It was a raucous show of labour strength that came a day before the Communications, Energy and Paperworkers and Canadian Auto Workers unions formally merge.
Demonstrators marched in downtown Toronto and thronged outside an Industry Canada office to voice opposition to Ottawa allowing foreign companies such as U.S. giant Verizon to jump into the telecom market — a move the unions say won't generate new jobs but rather destroy existing ones.
Verizon said last month it was considering entry into Canada. Some have questioned, however, if the American behemoth is still interested in crossing the border after revelations Thursday that parent company Verizon Communications is in talks for a potential $100-billion deal to buy its remaining unowned stake in Verizon Wireless from a British firm.
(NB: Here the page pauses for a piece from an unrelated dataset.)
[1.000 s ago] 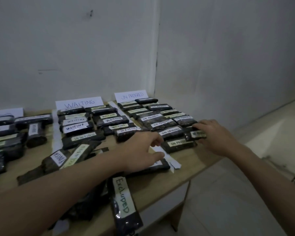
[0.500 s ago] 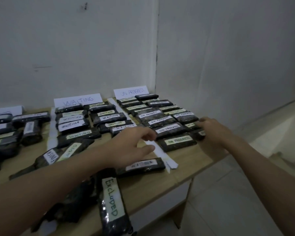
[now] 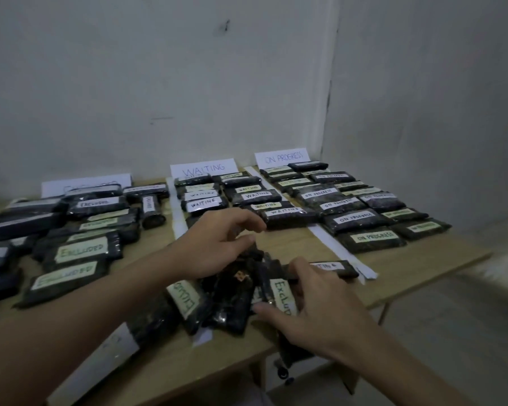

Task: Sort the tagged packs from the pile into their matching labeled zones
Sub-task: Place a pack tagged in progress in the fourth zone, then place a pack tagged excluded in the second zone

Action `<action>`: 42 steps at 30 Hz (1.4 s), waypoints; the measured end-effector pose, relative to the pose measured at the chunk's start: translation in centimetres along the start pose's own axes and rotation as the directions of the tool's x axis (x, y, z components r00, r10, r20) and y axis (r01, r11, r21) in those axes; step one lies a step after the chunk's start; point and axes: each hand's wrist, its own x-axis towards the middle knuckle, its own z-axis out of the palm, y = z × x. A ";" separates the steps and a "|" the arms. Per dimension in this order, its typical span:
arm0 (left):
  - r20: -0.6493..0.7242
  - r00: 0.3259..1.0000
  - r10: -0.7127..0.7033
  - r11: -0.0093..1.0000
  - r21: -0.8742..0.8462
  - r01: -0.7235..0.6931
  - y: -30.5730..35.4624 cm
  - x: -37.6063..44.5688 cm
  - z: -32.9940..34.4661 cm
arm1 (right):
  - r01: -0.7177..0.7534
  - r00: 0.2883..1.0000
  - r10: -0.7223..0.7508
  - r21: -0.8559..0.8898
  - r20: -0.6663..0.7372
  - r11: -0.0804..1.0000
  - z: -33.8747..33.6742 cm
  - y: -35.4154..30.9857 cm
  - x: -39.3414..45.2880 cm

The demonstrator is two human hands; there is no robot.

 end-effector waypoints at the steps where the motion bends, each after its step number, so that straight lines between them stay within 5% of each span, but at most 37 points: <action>1: -0.009 1.000 -0.007 1.000 -0.005 0.007 -0.2 -0.5 -0.4 | -0.031 0.999 0.031 -0.009 0.015 0.999 0.3 -0.3 -0.1; 7: -0.060 0.998 0.007 0.999 -0.049 -0.010 -1.1 -2.6 -2.3 | -0.115 0.989 0.108 -0.064 -0.102 0.991 -0.7 -2.3 -0.6; 14: -0.048 0.994 -0.100 0.988 -0.125 0.093 -3.7 -5.6 -4.7 | 0.189 0.844 -0.317 -0.312 -0.433 0.931 -1.0 -4.9 1.7; 23: -0.106 0.983 -0.152 0.923 0.341 0.179 -10.1 -14.0 -13.2 | 0.341 0.786 -0.454 -0.319 -0.420 0.884 2.2 -10.6 7.9; 29: -0.217 0.924 -0.314 0.843 0.385 0.376 -13.5 -20.1 -17.5 | 0.482 0.764 -0.570 -0.320 -0.301 0.816 5.4 -17.3 11.5; 34: -0.252 0.885 -0.391 0.803 0.376 0.463 -15.7 -24.9 -18.4 | 0.616 0.785 -0.617 -0.156 0.045 0.772 8.8 -23.9 12.0; 37: -0.278 0.844 -0.458 0.770 0.350 0.533 -17.0 -27.6 -19.3 | 0.709 0.686 -0.662 -0.073 0.304 0.701 10.9 -27.9 11.8; 42: -0.353 0.804 -0.479 0.746 0.318 0.585 -17.9 -30.5 -19.8 | 0.820 0.522 -0.720 -0.035 0.457 0.572 14.4 -33.1 11.2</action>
But CEP president Dave Coles told ralliers in Toronto that even if Verizon never enters the Canadian market, foreign firms opening up shop in Canada won't create jobs in the same places they hope to draw new customers.
"Verizon or any of the others, AT&T... they're not required to create one job, build any infrastructure or supply good service," said Coles, whose union has thousands of members at BCE Inc's Bell Canada (TSX:BCE), a home-grown wireless heavyweight that has been decrying Verizon's potential northern foray.
Coles added there's no reason to believe foreign entrants will send phone bills falling.
Bell employee John Rowe was in the crowd and worried that Verizon's entrance would lead to layoffs at his company.
"They're going to undermine our system and we'll be losing a lot of jobs. They'll be all going to the United States."
The Conservative government recently eased the rules on foreign investment for wireless companies with less than 10 per cent of the marketplace, paving the way for foreign companies to enter the Canadian market and also buy small Canadian wireless organizations.
Canada's big wireless providers — BCE, Telus (TSX:T) and Rogers (TSX:RCI.B) — have launched a campaign arguing that big foreign players like Verizon would be given an unfair advantage due to current wireless rules.
New wireless companies are permitted to bid on two blocks of prime 700 megahertz spectrum in an upcoming auction while the big trio domestic carriers can bid on only one block apiece.
Coles said that will block competitive bidding and amount to a taxpayer subsidy to Verizon if it joins the spectrum sell-off.
Meanwhile, Prime Minister Stephen Harper has said there are no special rules or loopholes for foreign companies looking to enter the Canadian market.
A spokeswoman for Industry Minister James Moore said worries about telecom job loss from foreign competition are unfounded.
"We understand the need for unions to represent their interests but the facts speak for themselves. Jobs in the wireless industry went up by more than 25 per cent since we created policies to increase competition," Jessica Fletcher said in an email.
Friday's march was also something of a coming out party for Unifor, the mega-union created by the merger between the CEP and CAW.
Many in the energetic crowd wore red T-shirts bearing the white-shield Unifor logo, which was also featured on anti-Verizon placards.
Unifor will be the country's largest private sector union with more than 300,000 members and has its founding convention this weekend in Toronto.
CAW head Ken Lewenza said the rally shows the new union will make its presence felt on the Canadian labour scene.
"We are a united team utilizing our combined energy, our combined resources, our combined commitment from our membership to win justice."